On Thu, 05 Feb 1998 03:59:10 +0800 in comp.os.msdos.djgpp David
Shirley <shirleyd AT cs DOT curtin DOT edu DOT au> wrote:

: void func(unsigned char *tmp)
: {
: // BLAH BLAH
: }

: How do i find how many bytes tmp is taking up in memory:

: the sizeof funtion returns 4 bytes, the reason being (i think) that it
: is finding out how many bytes the pointer takes up in memory. I dont
: want to use strlen(tmp) because the string may have a '\0' character.

`tmp' *is* a pointer, and sizeof (tmp) is telling you exactly how big
it is.  What you want is a way of finding the size of the thing `tmp'
points at.  You can use `sizeof (*tmp)' to find this -- you'll get 1,
since `tmp' points at a char.  Not very useful, eh?

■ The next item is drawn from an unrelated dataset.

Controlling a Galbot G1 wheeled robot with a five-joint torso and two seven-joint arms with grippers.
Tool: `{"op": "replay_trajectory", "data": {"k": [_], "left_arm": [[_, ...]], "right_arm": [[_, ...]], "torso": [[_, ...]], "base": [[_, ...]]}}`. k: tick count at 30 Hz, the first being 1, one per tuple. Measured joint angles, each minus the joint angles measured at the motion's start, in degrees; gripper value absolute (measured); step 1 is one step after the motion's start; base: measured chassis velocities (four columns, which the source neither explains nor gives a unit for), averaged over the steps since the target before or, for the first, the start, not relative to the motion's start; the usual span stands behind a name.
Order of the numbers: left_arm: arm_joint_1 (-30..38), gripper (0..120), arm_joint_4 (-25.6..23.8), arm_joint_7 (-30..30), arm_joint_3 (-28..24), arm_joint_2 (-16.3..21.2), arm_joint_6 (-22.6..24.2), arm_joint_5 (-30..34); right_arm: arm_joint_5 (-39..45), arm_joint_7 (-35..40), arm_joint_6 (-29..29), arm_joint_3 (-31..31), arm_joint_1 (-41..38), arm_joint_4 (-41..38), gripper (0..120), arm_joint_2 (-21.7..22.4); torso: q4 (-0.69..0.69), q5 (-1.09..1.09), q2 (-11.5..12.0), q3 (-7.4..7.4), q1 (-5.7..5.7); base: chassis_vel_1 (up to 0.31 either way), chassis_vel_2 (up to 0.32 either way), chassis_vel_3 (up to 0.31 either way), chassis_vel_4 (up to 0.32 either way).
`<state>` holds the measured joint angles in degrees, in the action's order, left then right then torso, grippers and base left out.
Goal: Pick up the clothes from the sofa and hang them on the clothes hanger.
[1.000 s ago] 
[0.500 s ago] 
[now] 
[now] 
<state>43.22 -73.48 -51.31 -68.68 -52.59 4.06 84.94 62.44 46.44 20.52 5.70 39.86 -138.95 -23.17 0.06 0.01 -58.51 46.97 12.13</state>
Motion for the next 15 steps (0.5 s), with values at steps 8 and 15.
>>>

The simple answer is that there is no way your function can know,
given only the value of `tmp'.  You'll have to do some better
bookkeeping, I'm afraid.  You imply that `tmp' is pointing at a
string; if you guarrantee that the string is properly formed you won't
have any problem here.  If null-terminating it C-style is problematic,
perhaps using a Pascal-style string (where tmp[0] is the length of the
string, and tmp[1] is the first character) would work better.

If it is likely not to be a proper text string (perhaps it's just a
block of binary data) then you'll have to pass a second parameter to
the function, giving the size of the object.  Surely the caller knows
how big the block is?  Some part of your program must have allocated
it :).

As a separate note, if what is being pointed at is an array then you
can find out how large it is, using `sizeof' as normal:

---- start -----
#include <stdio.h>

int array[10];

int main (void) {
	int a = sizeof (array);
	int b = sizeof (*array);
	printf ("sizeof (array)  = %d\n", a);
	printf ("sizeof (*array) = %d\n", b);
	printf ("num of elements = %d\n", a/b);
	return 0;
}
----- end -----

This is a pure C question, and shouldn't really have been asked on the
djgpp newsgroup -- comp.lang.c would probably have been a more
suitable place.

-- 
george DOT foot AT merton DOT oxford DOT ac DOT uk

Remember what happened to the dinosaurs.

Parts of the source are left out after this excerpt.